Janet Worn started working at an offsite facility at the end of 2002 and says she immediately encountered hostility from some of her male co-workers.

(Worn) "It’s like a male territory and they really don’t like women there. There’s a camaraderie. There’s a watching each other’s back. There’s a club."

(Kinzel) Worn says she left the agency in 2006 after a male worker put a nest of wasps in a cabinet that she was scheduled to inspect.

(Worn) "Fortunately, it happened to me early in the morning, so the wasps were quiet and I don’t really freak out about wasps. But that was deliberate, I know that it was. He was the last one to be at the cabinet and had not been in there before."

(Kinzel) Tammy Ellis says she also encountered a male-dominated culture when she went to work at the Transportation Agency 21 years ago.

(Ellis) "There was some feeling among some of them – not all of them – that perhaps it wasn’t a job that women should be doing or could do. So it was always a prove yourself that you can do it. Versus a man coming in was automatically accepted."

(Kinzel) But Ellis’s story has a different outcome. She’s now the administrator of two of the state’s transportation districts, supervising more than 100 employees.  She thinks the atmosphere has changed because many of the older male employees have retired.

(Ellis) "I think some of the younger people have been brought up in a generation, in a time when women do all types of jobs. They’ve grown up in it and it’s just been an accepted part of their raising and their culture. And also I think the agency has become aware of some of the problems of the past and they’ve taken a number of steps to correct those."

(Kinzel) Robert Appel is the head of Vermont’s Human Rights Commission. He thinks the agency needs to quickly address this problem.

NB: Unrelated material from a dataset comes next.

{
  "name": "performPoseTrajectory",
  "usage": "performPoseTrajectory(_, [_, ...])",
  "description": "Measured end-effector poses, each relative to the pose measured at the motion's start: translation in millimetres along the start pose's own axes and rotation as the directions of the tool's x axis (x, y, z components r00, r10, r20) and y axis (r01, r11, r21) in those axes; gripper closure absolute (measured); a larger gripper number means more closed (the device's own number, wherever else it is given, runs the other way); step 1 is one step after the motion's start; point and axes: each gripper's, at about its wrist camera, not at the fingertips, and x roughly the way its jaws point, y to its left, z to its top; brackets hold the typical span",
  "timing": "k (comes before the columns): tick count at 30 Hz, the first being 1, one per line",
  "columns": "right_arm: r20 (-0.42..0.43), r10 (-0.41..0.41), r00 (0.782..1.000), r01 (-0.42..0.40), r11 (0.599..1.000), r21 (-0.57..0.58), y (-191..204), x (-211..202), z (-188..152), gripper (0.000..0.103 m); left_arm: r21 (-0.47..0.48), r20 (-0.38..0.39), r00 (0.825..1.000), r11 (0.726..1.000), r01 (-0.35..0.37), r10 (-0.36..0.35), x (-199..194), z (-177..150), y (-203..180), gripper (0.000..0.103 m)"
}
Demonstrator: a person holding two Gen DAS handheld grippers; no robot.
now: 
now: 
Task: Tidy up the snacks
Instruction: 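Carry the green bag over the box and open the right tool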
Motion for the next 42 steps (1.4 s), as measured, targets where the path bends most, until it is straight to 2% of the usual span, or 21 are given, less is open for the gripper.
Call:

(Appel) "Because these problems tend to be so entrenched, particularly in a male-dominated field, it takes a sustained effort to change that culture. It doesn’t happen overnight. In my view, the key to success in that area is a vocal leadership that’s committed to that practice, who holds people accountable to those principles, and then a sustained effort fully supported by management up and down the chain of command."

(Kinzel) And Appel says he’ll consider the new efforts to be a success if there’s a reduction in the number of harassment cases at the agency.

(Appel) "We’re at the beginning of this process of intervention. So I think it remains to be seen. I think VTrans is now on a path designed to promote a more welcoming work environment for all of its employees and all of its customers -meaning of us taxpayers."

(Kinzel) The agency plans to fully implement its new programs in the coming weeks.